1. I don't see how he's insulted the creators the of OsCommerce. Obviously the basic install of OsCommerce is meant to be like a empty apartment. It doesn't take on life until you add the furniture and little touches that make it your own. OsCommerce is the same. There are tons of contributions and templates that you can add to make the site you're own.
2. I don't think he ridiculed people with "lesser development skills". He clearly pointed out in every point where they could go and what they could do to improve their stores from where to go for template and what contributions they could use etc., so the point about "belittling them without actually helping them" is not a valid argument
3. True there may be some that like the stock look of OsCommerce and that's their preference but the bottom line is that they're creating a store to do business and there are certain rules that should be followed and he simply pointed that out. Imagine if every store on the net looked EXACTLY like Amazon with just a name and product change.

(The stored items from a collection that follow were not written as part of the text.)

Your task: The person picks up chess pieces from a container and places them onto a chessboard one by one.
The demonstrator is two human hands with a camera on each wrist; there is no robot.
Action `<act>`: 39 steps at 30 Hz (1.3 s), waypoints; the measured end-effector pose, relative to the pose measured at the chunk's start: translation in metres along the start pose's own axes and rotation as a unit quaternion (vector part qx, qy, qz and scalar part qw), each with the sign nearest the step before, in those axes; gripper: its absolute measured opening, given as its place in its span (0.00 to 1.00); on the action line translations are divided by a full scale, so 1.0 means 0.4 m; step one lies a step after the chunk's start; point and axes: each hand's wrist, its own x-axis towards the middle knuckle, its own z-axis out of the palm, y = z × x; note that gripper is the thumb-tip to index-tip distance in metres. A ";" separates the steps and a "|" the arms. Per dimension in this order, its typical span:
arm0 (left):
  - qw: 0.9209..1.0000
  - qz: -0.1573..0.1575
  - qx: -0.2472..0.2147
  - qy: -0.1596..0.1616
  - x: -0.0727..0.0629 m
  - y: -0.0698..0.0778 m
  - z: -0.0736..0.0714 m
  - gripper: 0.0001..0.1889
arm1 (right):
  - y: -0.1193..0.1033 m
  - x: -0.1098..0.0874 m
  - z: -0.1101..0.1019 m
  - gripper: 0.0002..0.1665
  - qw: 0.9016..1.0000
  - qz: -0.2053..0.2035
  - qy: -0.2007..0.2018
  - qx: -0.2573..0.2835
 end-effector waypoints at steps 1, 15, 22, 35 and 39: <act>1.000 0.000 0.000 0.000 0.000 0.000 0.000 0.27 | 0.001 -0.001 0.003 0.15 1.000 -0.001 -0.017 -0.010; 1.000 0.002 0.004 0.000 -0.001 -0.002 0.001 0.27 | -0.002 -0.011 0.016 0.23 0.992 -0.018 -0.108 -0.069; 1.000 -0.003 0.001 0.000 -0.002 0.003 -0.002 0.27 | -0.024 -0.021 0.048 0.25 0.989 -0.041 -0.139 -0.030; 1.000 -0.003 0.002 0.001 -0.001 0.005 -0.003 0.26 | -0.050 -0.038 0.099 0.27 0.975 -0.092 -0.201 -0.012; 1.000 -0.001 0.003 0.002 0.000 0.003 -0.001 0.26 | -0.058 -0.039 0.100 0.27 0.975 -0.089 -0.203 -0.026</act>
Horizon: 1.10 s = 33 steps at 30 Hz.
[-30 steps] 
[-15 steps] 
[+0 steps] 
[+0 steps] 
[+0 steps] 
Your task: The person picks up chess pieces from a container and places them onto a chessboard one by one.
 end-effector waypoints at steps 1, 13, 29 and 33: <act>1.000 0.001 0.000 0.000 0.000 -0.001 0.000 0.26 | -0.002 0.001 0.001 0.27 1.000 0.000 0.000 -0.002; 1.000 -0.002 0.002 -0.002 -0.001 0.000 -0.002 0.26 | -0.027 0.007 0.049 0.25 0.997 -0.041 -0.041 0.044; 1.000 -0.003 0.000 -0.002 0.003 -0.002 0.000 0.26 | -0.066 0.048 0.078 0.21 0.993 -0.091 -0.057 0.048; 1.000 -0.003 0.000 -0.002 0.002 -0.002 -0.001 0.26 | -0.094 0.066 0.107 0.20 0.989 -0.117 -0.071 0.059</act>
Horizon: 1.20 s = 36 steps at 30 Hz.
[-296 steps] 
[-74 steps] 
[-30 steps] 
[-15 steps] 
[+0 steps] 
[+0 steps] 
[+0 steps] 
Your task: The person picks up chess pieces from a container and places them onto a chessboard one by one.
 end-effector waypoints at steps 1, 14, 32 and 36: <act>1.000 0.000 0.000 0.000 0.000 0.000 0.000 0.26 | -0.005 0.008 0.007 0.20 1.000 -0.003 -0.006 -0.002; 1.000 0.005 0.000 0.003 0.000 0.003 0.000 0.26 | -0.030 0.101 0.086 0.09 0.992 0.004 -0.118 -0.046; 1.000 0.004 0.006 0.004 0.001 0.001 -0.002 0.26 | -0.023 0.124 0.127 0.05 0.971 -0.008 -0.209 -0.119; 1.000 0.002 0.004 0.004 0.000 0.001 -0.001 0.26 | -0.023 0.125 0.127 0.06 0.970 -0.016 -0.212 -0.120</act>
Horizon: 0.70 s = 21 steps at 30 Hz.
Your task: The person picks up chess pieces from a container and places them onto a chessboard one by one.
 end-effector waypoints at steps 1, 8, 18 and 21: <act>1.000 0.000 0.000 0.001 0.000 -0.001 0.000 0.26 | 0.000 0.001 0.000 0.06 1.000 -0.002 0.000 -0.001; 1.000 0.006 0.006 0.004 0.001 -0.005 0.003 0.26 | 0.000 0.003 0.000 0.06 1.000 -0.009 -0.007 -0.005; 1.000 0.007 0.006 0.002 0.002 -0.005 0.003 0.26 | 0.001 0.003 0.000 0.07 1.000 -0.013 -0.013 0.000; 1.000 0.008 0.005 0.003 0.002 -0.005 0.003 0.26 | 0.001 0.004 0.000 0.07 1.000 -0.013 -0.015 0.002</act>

Get the picture?
I think more time should have been put into ACTUALLY READING what was written as opposed to lashing out at an informative article that was cleverly written. And if you still have negative feelings.. hey, sometimes the truth hurts...
Edited by Mediajuggle, 08 November 2005 - 03:00 PM.
Music Download Store Template
http://www.oscommerce.com/community/contributions,4275
#-4
Posted 09 November 2005 - 09:39 AM
Love it!!!
#-3
Posted 09 November 2005 - 11:37 AM
BTW: in your "9. Add Flash" item, you forgot to mention the sound part. Every decent website should have a Flash intro with really loud music so that all your visitors' colleagues can hear when they're shopping at work! Especially the boss, he must love that!
Edited by aragorn231, 09 November 2005 - 11:40 AM.
#-2
Posted 10 November 2005 - 05:16 AM
First, I'm thinking that you have to be really cheap to try to earn a few extra bucks off of potential customers browsing your shop. Can't be much of a shop, eh? Slim pickin's, eh?
Second, I'm thinking that you're really stupid. You want me to buy a necklace, and there, on your own page, there's five different links to places that offer to sell me nicer necklaces for less money? Well, if you insist, I'll pick one of those instead
/Kirstine
#-1
Posted 05 December 2005 - 02:08 PM
Pretend to be local when you are based on the other side of the world to really annoy your customers! As this article in the Daily Mirror says:
Online shop MyDV looks as if it is based in Britain. Its website ends "co.uk" and it has an inner-London "0207" phone number. But the phoneline is diverted to the United States and the website, mydv.co.uk, is registered to someone in Massachusetts. Which is a problem for UK customers who've been overcharged or have ordered goods that haven't turned up.full text of Daily Mirror Article
Edited by radders, 05 December 2005 - 02:10 PM.